Some diplomats expressed scepticism about this strategy, suggesting that SA’s volatile rand, for instance, would impose unacceptable risks to other Brics currencies.
But Kamath said that the rand was only volatile relative to external currencies such as the US dollar. It was not volatile relative to the Russian rouble for example. And borrowing in the currencies of other Brics countries should help stabilise the rand.
Kamath also said, contrary to speculation, South African banker Lesley Maasdorp, who is one of the vice-presidents of the NDB, would not head the bank’s African regional office in South Africa, the African Regional Centre. Instead it would be headed by a Chinese national.
The African Regional Centre would be set up within months, he said.
Kamath said some critics had asked why the world needed yet another development bank. He said it had been calculated that there was a global demand for one trillion dollars of infrastructure so the $100 billion capital which the NDB would eventually rise to would only provide one tenth of that.
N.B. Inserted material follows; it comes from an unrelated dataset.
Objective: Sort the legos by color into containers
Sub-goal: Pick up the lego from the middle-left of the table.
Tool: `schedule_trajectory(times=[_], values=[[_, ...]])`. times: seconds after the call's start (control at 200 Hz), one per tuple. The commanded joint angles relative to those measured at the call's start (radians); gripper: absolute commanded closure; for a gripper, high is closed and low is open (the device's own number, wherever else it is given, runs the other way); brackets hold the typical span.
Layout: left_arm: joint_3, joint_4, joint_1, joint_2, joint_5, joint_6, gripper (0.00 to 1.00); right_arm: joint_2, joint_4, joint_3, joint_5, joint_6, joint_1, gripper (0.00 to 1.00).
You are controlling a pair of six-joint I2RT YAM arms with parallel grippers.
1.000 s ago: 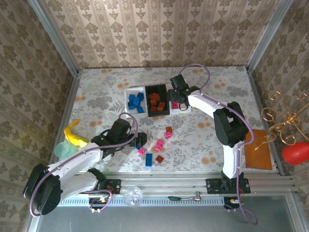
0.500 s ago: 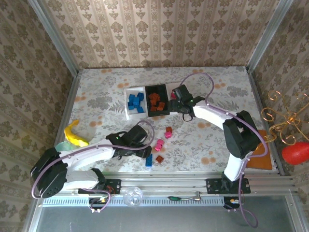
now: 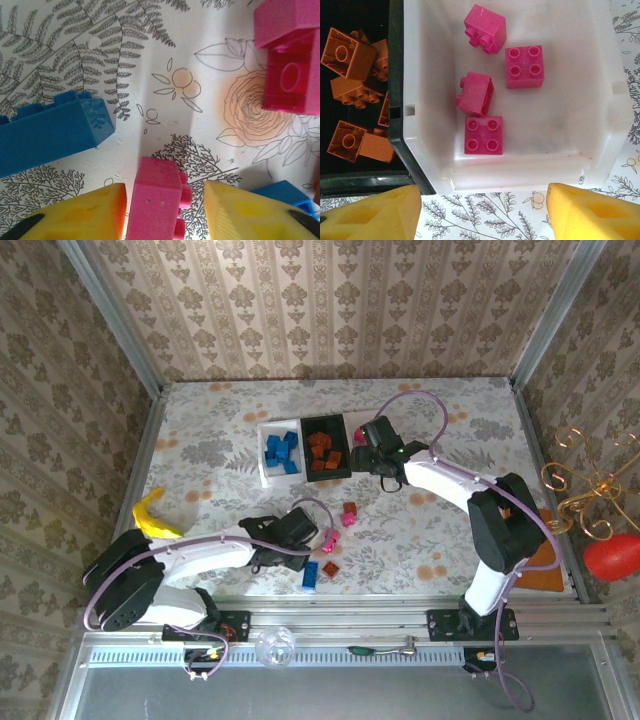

Kamath said the critical difference between the NDB and existing development banks would be speed.
First of all, the bank was being set up in record time. He had only taken up his position in July and the bank would start recruiting staff this month.
In the meantime it would second officials to process the first loans. The NDB would also aim to be fast in disbursing loans, without undue delays for appraising loan applications or imposing conditions.
Kamath said the South African Reserve Bank, private South African bankers and the Johannesburg Securities Exchange have all assured him that local capital markets were deep enough to sustain the NDB and that there was no danger of it crowding out other borrowers.
The same was true of the other two Brics economies he had assessed so far – China and India.
Kamath said the first loans would go to the five Brics member countries. Other African countries would only be able to access NDB loans by joining the bank. But membership would be opened to other countries soon.